What’s the population of China?
How many Englishmen have won the US Open?
Noel O’Reilly, a club stalwart, had set the questions and was really licking his lips about Question 4.
Who does Charlie Tierney sell programmes for?
Because he knew what they’d say, “He sells programmes for Pat’s and Shels and at the internationals” and knew there would be uproar when he announced they had all got it wrong.
“What the f** are you playing at Noel!”
But he stood his ground. “No, there is only one answer to the question about Charlie Tierney and none of yis got it right. The answer is ‘Anyone who asks’.”
“And he was right,” Kerr recalled. "Because while we all liked to think we had exclusive rights to Charlie’s services, there was only football in his life and he would have sold programmes or coupons or anything to do with any club for anyone who asked.
"He was a great fellow, a harmless, simple soul who used to sell milk for the dairy and bring a few bottles to training, just to be involved. You might be sitting in the dressing room with your head in your hands for three hours after a game and Charlie would still be waiting when you came out.
"‘Don’t worry about it Brian,’ he’d say, ‘we can still win the league.’ And you’d look at him, and his poor innocent way would just melt your heart: ‘Ahh I don’t know Charlie, we’re 15 points off.’ Or you might see him on a cold, wet night at Tolka Park and he’d come over to you with his milk-bottle-ends for spectacles and a bundle of programmes under his arm. ‘There y’are Brian, take a programme.’ And you’d offer him a pound but he’d say ‘No, no, here it’s all right.’
Tierney’s health was never great. He suffered with diabetes and bad circulation and developed gangrene in his toes. One morning, after surgery in the Mater, he received a surprise visit from the Huddersfield manager, Eoin Hand.
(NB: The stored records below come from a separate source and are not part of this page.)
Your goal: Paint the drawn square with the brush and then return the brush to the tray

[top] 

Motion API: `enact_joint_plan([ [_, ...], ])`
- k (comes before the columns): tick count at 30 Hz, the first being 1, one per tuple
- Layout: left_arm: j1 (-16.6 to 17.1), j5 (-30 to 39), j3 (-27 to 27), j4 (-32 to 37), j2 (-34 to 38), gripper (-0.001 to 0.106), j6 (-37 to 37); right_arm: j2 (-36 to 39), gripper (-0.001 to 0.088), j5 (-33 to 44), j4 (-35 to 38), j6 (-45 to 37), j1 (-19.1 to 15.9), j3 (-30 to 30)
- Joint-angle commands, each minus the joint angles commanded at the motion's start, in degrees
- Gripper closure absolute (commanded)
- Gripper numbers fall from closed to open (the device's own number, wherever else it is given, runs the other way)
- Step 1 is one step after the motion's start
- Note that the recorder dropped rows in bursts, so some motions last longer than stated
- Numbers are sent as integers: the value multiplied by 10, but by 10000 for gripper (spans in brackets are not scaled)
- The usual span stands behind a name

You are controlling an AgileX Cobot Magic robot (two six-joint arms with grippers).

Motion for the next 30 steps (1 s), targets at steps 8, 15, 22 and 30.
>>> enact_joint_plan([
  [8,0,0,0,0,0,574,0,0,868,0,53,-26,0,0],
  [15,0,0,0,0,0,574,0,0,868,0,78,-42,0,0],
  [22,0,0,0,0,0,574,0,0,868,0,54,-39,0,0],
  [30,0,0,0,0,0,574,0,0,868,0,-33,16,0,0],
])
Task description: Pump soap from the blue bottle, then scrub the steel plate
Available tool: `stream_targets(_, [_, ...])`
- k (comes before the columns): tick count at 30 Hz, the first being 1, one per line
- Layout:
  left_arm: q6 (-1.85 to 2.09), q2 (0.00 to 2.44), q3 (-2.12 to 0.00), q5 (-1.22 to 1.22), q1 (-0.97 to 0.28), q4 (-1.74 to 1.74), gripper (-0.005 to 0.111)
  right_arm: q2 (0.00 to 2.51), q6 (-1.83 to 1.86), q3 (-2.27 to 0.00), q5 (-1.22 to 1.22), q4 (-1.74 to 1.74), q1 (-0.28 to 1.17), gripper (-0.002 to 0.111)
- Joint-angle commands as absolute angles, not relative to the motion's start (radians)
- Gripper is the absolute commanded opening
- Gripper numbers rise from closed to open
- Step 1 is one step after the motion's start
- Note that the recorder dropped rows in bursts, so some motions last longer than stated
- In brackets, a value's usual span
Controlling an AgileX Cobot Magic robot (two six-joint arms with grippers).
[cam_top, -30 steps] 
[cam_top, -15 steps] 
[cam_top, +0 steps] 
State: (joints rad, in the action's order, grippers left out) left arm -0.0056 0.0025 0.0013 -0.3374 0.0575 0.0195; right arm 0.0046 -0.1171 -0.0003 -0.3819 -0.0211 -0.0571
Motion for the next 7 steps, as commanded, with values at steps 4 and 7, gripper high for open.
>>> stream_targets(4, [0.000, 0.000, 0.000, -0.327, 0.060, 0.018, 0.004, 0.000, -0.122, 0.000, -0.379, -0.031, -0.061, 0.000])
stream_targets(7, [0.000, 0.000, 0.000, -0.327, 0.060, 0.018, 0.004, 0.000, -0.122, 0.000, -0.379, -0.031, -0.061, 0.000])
Tierney had followed Hand since his playing days and was thrilled when he announced that he had brought Huddersfield over to play Drogheda that afternoon.
They spoke for a while about the old days and after Hand had wished him well, and was heading down the stairs, he noticed Charlie hobbling after him with a coat pulled over his pyjamas.
“Would it be alright if I went to the match in Drogheda with you, Eoin?”
“I . . . I 'm sorry Charlie but we can’t take you out of the hospital.”
“It’ll be all right Eoin, they won’t mind – sure we’ll be back early, won’t we?”
“Look Charlie, I’ll tell you what I’ll do. I’ll come back this evening after the game and tell you exactly how it went.”
“Fair enough, Eoin.”
A few hours later, the Huddersfield team bus was half-way to Drogheda when it was flagged down by a taxi. To the amazement of all present, a short little man with thick glasses, jumped out and started banging on the door of the bus: “Eoin! Eoin! Is it all right if I go to the game with you?” They brought him to the game and delivered him back to the hospital.
In 1997, on the night before he died, Kerr went to visit him in Beaumont Hospital. “In the end, the sickness went through him and he looked very tired and weak. ‘How are you doing Charlie?’ I said. ‘Has anyone been into you?’ And he opened his eyes and managed a bit of a smile. ‘Yeah,’ he said, ‘Eoin was in yesterday.’”
I can still hear the warmth in Brian’s voice when he told me that story. And I can still feel the tingle in my spine when I typed the bottom line. I was doing what I loved and loving what I was doing and as I sit here contemplating the next sporting year, it feels great to be back in the ball game.
I hope I feel that buzz again.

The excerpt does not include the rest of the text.